Analysis of variance (ANOVA) tests the hypothesis that the means of two or more populations are equal. ANOVAs assess the importance of one or more factors by comparing the response variable means at the different factor levels. The null hypothesis states that all population means (factor level means) are equal while the alternative hypothesis states that at least one is different.

To perform an ANOVA, you must have a continuous response variable and at least one categorical factor with two or more levels. ANOVAs require data from approximately normally distributed populations with equal variances between factor levels. However, ANOVA procedures work quite well even if the normality assumption has been violated, unless one or more of the distributions are highly skewed or if the variances are quite different. Transformations of the original dataset may correct these violations.

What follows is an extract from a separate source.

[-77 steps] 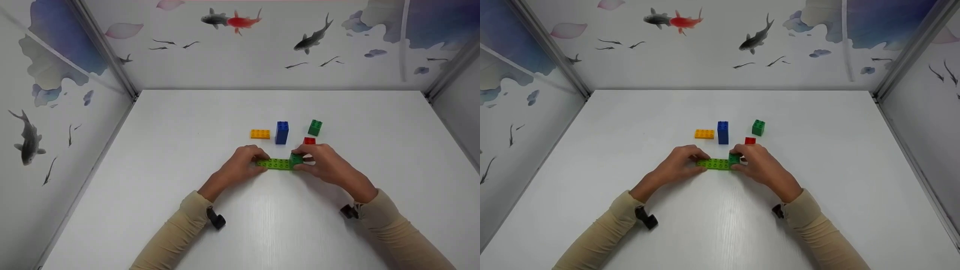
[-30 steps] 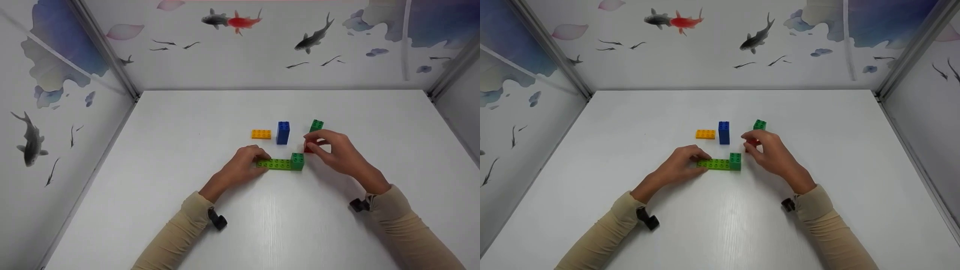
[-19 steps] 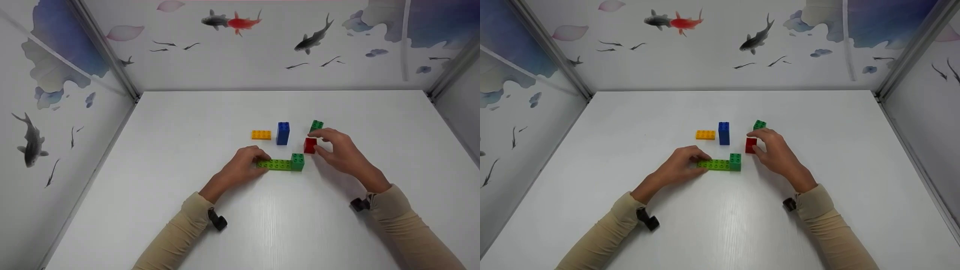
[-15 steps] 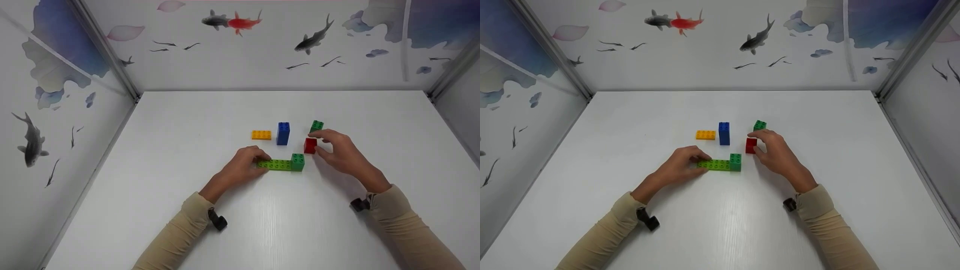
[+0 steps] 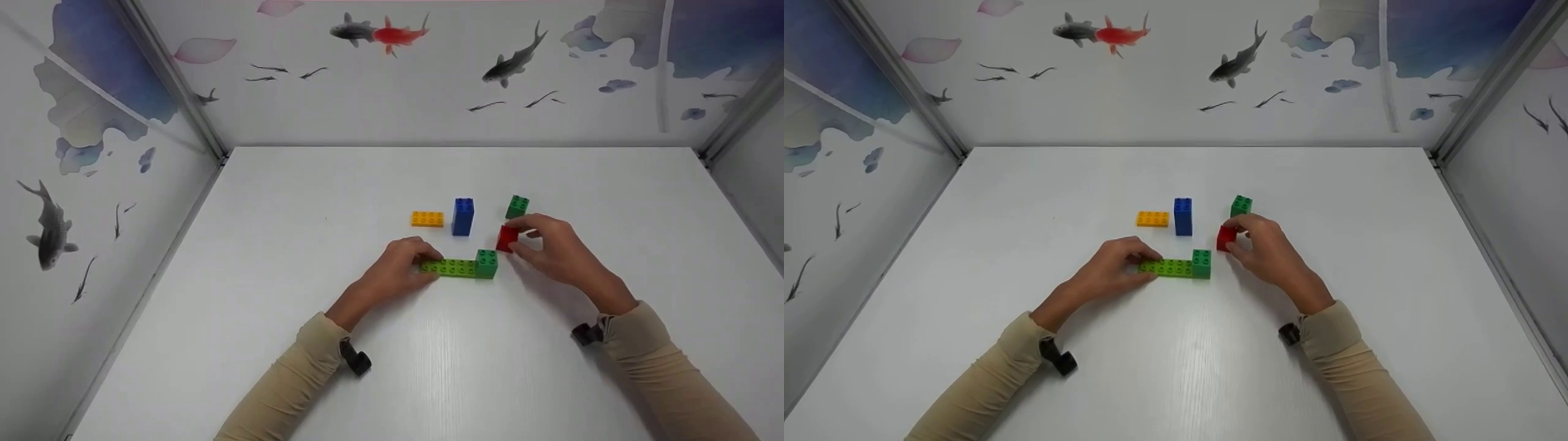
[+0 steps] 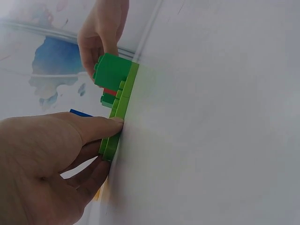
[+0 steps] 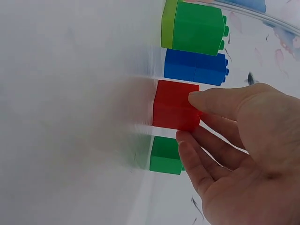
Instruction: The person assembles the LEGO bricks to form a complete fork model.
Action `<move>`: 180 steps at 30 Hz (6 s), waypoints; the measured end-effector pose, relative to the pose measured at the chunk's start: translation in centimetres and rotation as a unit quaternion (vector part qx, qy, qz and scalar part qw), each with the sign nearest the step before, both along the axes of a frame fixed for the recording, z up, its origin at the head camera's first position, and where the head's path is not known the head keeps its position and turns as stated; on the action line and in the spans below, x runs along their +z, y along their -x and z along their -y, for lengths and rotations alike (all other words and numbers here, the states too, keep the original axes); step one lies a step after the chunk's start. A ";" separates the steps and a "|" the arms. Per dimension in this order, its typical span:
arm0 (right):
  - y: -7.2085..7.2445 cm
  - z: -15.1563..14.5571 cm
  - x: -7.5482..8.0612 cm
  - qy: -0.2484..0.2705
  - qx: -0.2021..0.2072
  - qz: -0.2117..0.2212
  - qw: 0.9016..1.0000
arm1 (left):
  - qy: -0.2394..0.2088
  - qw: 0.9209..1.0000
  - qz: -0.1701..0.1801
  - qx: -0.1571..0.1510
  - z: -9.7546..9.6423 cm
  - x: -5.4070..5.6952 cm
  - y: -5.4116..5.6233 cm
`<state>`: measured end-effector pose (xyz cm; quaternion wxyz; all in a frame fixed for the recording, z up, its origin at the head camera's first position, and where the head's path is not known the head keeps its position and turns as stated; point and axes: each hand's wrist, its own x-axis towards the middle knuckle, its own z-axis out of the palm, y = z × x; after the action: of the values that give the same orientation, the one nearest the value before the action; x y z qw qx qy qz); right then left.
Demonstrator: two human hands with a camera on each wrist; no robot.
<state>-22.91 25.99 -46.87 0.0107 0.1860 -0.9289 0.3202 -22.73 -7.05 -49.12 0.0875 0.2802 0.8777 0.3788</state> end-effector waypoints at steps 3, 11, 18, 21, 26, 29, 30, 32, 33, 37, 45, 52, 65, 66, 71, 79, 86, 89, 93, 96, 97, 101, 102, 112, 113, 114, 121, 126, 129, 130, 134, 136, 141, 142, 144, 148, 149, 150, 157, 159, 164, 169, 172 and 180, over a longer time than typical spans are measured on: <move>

For example, you design an experiment to assess the durability of four experimental carpet products. You put a sample of each carpet type in ten homes and you measure durability after 60 days. Because you are examining one factor (carpet type) you use a one-way ANOVA.

If the p-value is less than your alpha, then you conclude that at least one durability mean is different. For more detailed information about the differences between specific means, use a multiple comparison method such as Tukey's.

The name "analysis of variance" is based on the approach in which the procedure uses variances to determine whether the means are different. The procedure works by comparing the variance between group means versus the variance within groups as a way of determining whether the groups are all part of one larger population or separate populations with different characteristics.